The next program accomplishes exactly the same as the previous one, producing the same output, and most likely very similar code of comparable efficiency. However it use inheritance instead of composition, which is indicated by a slightly different definition of Pixel:

// 06-pixel2.cpp : Color and position Pixel type through inheritance

#include <iostream>
#include <string_view>
using namespace std;

struct Point {
    int x{}, y{};
};

enum class Color { red, green, blue };

struct Pixel : Point {
    Color col{};
};

string_view get_color(Color c) {
    switch (c) {
        case Color::red:
            return "red";
        case Color::green:
            return "green";
        case Color::blue:
            return "blue";
        default:
            return "<no color>";
    }
}

int main() {
    Pixel p1;
    cout << "Pixel p1 has color " << get_color(p1.col);
    cout << " and co-ordinates " << p1.x;
    cout << ',' << p1.y << '\n';

    Pixel p2{ { -1, 2}, Color::blue};
    cout << "Pixel p2 has color " << get_color(p2.col);
    cout << " and co-ordinates " << p2.x;
    cout << ',' << p2.y << '\n';
}

A few things to note about this program:

  • The definition syntax struct Pixel : Point {...}; causes Pixel to be derived from Point, meaning Pixel inherits all of Point's members. Pixel is therefore the derived class, while Point is the base class. Sometimes the terms sub-class and super-class are used to refer to derived and base respectively. (Due to the fact we are using inheritance, it might be considered natural to refer to the struct types defined here as "classes".)

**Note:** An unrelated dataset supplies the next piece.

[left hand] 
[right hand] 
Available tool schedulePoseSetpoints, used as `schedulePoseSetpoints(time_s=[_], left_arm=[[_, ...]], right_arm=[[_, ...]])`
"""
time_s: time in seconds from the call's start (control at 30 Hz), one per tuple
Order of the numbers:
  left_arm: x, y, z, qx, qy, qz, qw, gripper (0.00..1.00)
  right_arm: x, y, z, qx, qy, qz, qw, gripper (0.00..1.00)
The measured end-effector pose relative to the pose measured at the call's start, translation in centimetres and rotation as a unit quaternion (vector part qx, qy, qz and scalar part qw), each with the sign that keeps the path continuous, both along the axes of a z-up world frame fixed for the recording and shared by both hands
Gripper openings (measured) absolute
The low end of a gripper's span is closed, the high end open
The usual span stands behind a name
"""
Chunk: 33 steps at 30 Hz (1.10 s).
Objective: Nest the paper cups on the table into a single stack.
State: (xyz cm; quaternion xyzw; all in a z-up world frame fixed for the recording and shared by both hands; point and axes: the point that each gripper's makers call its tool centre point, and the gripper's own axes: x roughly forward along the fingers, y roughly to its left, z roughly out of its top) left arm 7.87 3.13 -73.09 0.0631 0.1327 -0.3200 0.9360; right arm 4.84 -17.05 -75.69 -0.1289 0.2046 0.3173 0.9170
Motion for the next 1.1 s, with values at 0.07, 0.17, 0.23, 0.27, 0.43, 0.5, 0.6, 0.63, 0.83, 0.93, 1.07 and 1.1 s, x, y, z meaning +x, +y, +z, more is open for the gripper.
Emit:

  • The pt member variable has been removed as it is no longer used

  • The member variables x and y are now direct members of p1 and p2, accessed using p1.x etc.

Experiment:

  • What error message do you get it you change p1.x back to p1.pt.x. Would you understand what the compiler was saying?

  • Modify get_pixel() (written previously) to work with this program. Hint: The necessary changes should be very small.

  • Now try to inherit from both Point and Color (the syntax is: struct Pixel : Point, Color {...};). Does this work as expected? Why do you think this is?

The concepts of inheritance and composition introduced here pose the question: "Which is better?" The literature tells us that inheritance represents is-a modeling and composition represents has-a. So which is more accurate: Pixel is-a Point (with a color), or Pixel has-a Point (and a color)? Personally, I think the first one is a better description, and would suggest that is-a inheritance should be used wherever practical to do so. In Chapter 9 we will meet inheritance again when describing more complex classes.

Member functions

We have seen that the struct Point fields defined as int x{}, y{}; can be acessed as member variables of objects using dot-notation such as p1.x and p1.y. Changing the types of x and/or y (to double for example) does not cause any problems, but renaming the fields to something different causes a compilation error as we would be trying to reference former members of Point which no longer exist.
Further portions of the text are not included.